Updated: Mar 13, 2022
Opposition protesters remain defiant in Belarus despite widespread arrests and police brutality. On Sunday, December 6, 2020, thousands of protestors took over the Belarusian capital of Minsk and other major cities as weekly protests continued, demanding that Belarussian authoritarian leader Alexander Lukashenko leave office.
According to the Associated Press, more than 300 people have been arrested in Minsk alone, many of whom are university students.
On Friday, December 4, 2020, the U.N. High Commissioner for Human Rights, Michelle Bachelet, issued a statement calling attention to the worsening human rights situation in Belarus.

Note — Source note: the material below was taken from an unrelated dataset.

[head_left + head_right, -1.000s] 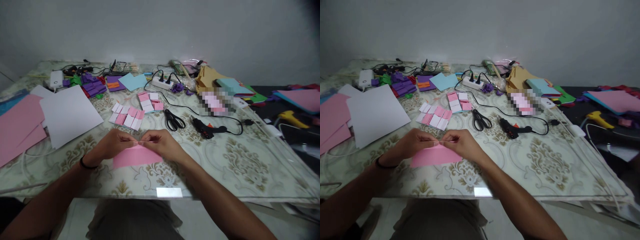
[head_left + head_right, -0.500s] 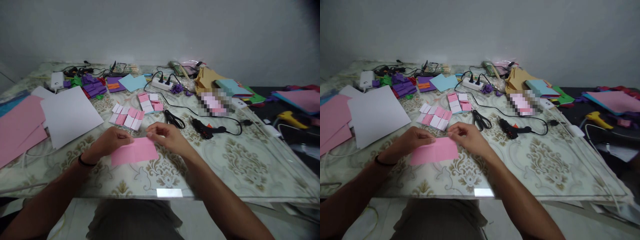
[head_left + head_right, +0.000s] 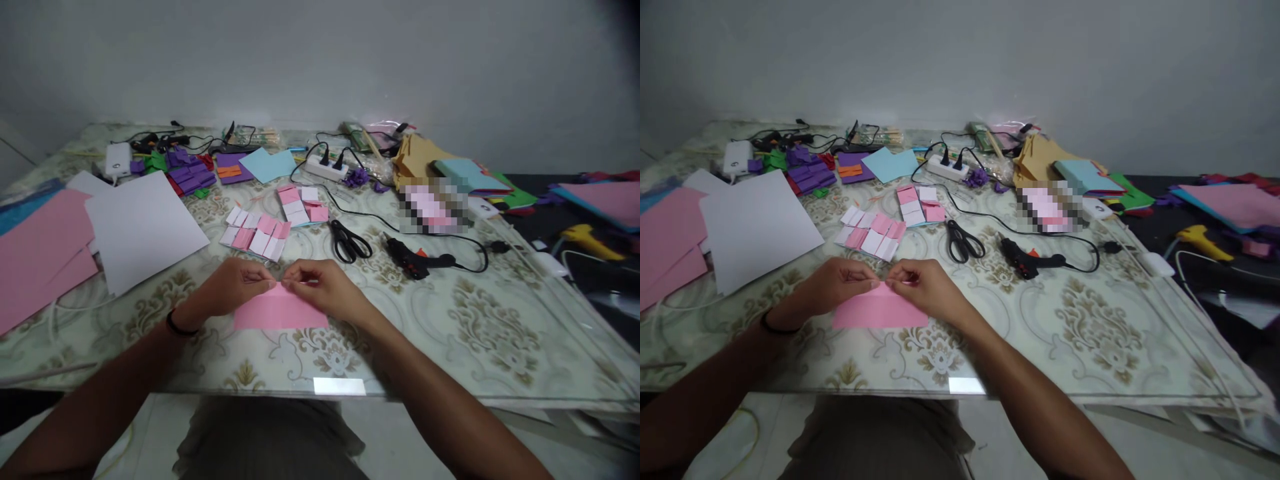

It is urgent that the Government of Belarus puts an end to ongoing human rights violations. In particular, we call on the Belarus Government:
To immediately release all those unlawfully or arbitrarily detained for exercising their rights to freedom of expression, peaceful assembly and participation;
To respect the right of peaceful assembly, and cease the violent dispersal of peaceful assemblies and judicial retaliation against organizers and participants;
To create an enabling environment for all individuals, human rights defenders, journalists and lawyers to participate in public affairs and carry out their activities safely and freely;
To ensure that prompt, thorough, independent, transparent and impartial investigations are conducted into all allegations of torture and other human rights violations, including the deaths of at least four persons in the context of the protests; to hold perpetrators to account; and to provide justice truth and reparations to victims and their families.
Endangered Scholars Worldwide (ESW) condemns the brutal treatment of student protesters in Belarus and stands in solidarity with Belarusians in their struggle for freedom and a peaceful transition to democracy. The wide spread arrests, trials, and imprisonments of Belarus’s students are particularly appalling.